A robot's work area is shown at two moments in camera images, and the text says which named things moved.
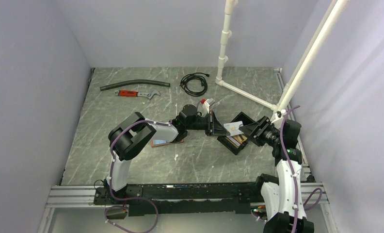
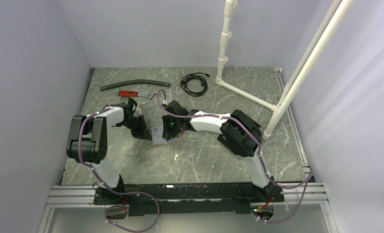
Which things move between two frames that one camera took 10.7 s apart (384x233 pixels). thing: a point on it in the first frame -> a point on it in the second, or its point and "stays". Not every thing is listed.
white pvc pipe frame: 312,52 stays
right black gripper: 252,129 -> 167,133
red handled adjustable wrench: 136,93 stays
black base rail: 181,199 stays
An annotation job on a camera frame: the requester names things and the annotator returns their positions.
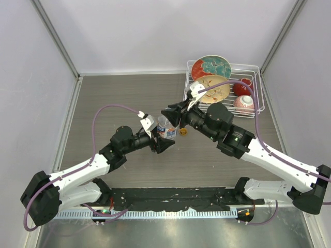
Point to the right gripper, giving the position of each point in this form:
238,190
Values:
174,114

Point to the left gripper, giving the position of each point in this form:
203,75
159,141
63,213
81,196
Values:
160,143

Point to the clear plastic water bottle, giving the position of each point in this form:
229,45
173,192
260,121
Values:
166,129

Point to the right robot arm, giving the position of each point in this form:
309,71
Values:
301,184

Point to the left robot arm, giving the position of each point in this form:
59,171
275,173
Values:
46,195

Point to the orange bottle cap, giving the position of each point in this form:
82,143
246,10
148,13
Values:
183,132

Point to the cream floral plate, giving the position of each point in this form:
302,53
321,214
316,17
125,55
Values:
216,94

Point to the red and teal plate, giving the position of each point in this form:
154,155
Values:
211,65

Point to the red bowl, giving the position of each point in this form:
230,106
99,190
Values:
243,90

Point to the pink patterned bowl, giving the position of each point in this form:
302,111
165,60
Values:
244,103

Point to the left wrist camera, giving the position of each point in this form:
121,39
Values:
148,122

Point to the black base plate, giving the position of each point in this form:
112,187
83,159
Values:
173,199

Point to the white wire dish rack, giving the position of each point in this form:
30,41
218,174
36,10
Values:
239,71

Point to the white slotted cable duct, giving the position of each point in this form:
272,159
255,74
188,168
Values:
134,215

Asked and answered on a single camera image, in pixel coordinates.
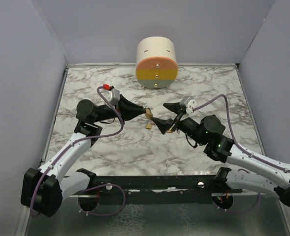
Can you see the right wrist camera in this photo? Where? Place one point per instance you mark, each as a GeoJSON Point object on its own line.
{"type": "Point", "coordinates": [188, 104]}

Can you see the large brass padlock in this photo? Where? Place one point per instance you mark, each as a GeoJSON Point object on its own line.
{"type": "Point", "coordinates": [148, 113]}

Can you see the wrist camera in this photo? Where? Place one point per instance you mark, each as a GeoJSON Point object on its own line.
{"type": "Point", "coordinates": [188, 104]}
{"type": "Point", "coordinates": [113, 95]}

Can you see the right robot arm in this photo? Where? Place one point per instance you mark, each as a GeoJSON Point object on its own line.
{"type": "Point", "coordinates": [266, 175]}

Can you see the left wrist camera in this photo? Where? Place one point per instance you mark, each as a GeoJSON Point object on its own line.
{"type": "Point", "coordinates": [113, 95]}

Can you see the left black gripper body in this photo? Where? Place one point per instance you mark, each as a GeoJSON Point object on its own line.
{"type": "Point", "coordinates": [109, 112]}

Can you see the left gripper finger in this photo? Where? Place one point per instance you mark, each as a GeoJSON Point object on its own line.
{"type": "Point", "coordinates": [127, 105]}
{"type": "Point", "coordinates": [131, 114]}

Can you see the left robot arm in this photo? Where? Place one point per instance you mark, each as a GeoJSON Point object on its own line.
{"type": "Point", "coordinates": [45, 188]}

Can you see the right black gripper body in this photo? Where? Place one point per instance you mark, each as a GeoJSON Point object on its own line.
{"type": "Point", "coordinates": [177, 122]}

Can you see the round three-drawer storage box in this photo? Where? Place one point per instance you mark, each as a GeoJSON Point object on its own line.
{"type": "Point", "coordinates": [156, 64]}

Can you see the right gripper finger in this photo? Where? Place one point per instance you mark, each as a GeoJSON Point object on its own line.
{"type": "Point", "coordinates": [176, 108]}
{"type": "Point", "coordinates": [163, 125]}

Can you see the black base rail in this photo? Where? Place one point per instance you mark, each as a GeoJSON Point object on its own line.
{"type": "Point", "coordinates": [153, 190]}

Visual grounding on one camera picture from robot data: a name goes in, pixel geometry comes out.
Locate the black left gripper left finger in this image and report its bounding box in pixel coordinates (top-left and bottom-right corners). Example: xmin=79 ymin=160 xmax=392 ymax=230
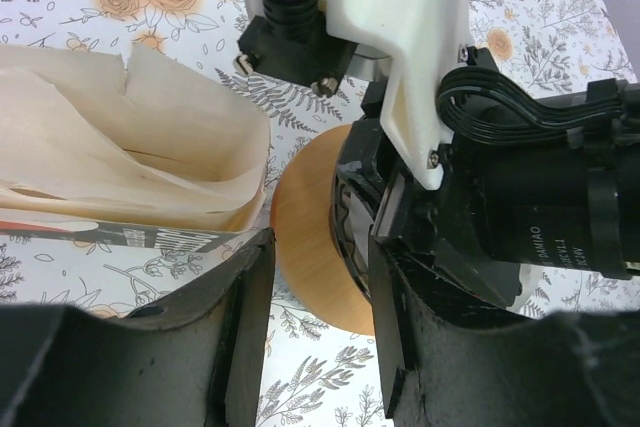
xmin=1 ymin=228 xmax=275 ymax=426

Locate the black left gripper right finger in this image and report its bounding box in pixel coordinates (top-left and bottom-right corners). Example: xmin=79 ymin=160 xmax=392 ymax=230
xmin=369 ymin=241 xmax=639 ymax=426

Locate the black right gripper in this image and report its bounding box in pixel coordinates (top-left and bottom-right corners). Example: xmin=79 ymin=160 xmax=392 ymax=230
xmin=330 ymin=46 xmax=639 ymax=308

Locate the round wooden dripper stand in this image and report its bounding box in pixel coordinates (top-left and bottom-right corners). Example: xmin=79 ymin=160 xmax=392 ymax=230
xmin=270 ymin=125 xmax=374 ymax=336

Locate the orange coffee filter box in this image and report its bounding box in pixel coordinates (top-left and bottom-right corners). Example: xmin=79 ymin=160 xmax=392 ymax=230
xmin=1 ymin=45 xmax=270 ymax=253

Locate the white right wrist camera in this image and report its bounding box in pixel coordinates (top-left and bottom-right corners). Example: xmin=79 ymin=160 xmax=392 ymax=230
xmin=245 ymin=0 xmax=471 ymax=191

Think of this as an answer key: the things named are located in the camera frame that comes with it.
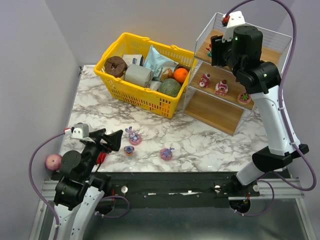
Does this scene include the green melon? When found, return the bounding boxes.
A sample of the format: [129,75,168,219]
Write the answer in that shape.
[157,78,181,97]

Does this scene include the yellow plastic basket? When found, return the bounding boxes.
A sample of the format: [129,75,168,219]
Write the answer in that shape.
[94,32,195,119]

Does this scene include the pink bear with strawberry cake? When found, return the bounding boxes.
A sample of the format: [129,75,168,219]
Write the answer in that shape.
[215,79,229,97]

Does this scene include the brown bread pastry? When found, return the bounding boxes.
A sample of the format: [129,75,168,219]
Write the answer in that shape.
[160,68,174,82]

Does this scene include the white cup in basket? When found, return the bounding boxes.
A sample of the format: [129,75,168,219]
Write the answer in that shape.
[149,80,162,91]

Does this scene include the red bell pepper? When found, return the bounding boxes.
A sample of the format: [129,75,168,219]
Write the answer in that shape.
[96,152,108,165]

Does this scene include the light blue chips bag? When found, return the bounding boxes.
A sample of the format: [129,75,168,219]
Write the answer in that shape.
[143,45,178,82]

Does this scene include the purple bunny on pink donut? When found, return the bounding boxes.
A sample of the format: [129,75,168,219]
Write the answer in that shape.
[125,126,142,146]

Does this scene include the white wire wooden shelf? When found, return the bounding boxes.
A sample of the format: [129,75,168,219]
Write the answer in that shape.
[182,12,293,136]

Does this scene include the grey paper roll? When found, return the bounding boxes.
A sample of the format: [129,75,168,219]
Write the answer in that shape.
[124,64,153,88]

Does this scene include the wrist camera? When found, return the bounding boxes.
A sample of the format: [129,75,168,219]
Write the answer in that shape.
[221,11,246,43]
[64,122,94,140]

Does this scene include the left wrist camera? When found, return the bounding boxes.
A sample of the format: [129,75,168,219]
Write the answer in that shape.
[64,122,94,140]

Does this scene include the pink bear with santa hat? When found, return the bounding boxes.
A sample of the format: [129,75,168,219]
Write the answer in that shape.
[199,73,211,88]

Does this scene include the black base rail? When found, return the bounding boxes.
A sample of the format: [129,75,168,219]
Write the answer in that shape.
[51,170,291,209]

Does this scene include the chocolate donut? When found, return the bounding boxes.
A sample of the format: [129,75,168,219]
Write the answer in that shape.
[104,56,128,78]

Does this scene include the purple bunny in orange cup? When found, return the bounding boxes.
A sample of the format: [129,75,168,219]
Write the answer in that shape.
[123,145,135,156]

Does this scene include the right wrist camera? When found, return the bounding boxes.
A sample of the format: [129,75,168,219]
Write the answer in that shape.
[221,11,246,43]

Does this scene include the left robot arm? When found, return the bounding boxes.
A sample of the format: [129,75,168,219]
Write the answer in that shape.
[50,124,123,240]

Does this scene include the purple bunny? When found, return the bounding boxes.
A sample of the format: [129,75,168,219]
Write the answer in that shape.
[123,145,135,156]
[125,126,142,146]
[160,147,174,161]

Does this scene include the white blue box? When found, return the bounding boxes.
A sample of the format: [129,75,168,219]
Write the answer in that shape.
[122,54,144,67]

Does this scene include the orange fruit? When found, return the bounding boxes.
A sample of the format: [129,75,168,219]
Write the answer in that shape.
[173,67,189,84]

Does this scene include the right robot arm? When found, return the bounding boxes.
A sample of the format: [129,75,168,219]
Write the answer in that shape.
[210,25,309,190]

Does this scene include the pink strawberry cake toy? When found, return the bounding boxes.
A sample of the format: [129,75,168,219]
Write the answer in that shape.
[237,92,252,105]

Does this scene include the red cherry toy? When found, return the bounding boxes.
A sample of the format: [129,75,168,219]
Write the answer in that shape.
[205,43,212,58]

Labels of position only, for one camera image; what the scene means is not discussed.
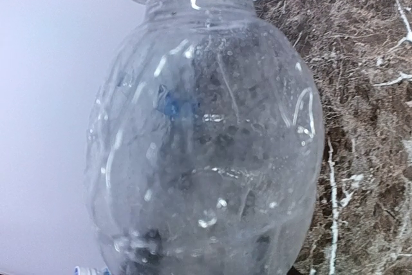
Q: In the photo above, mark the clear plastic bottle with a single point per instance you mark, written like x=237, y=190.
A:
x=204, y=144

________________

Exercise directions:
Copy the lines above exactly. Start with the line containing "Does this scene include the brown", end with the line containing "Does this scene include the white cup", and include both.

Response box:
Does this scene include the brown bread pastry? When found, return the bounding boxes.
A sample of the format: [129,75,168,219]
Write the answer in that shape.
[160,68,174,82]

Does this scene include the white cup in basket? When found, return the bounding boxes.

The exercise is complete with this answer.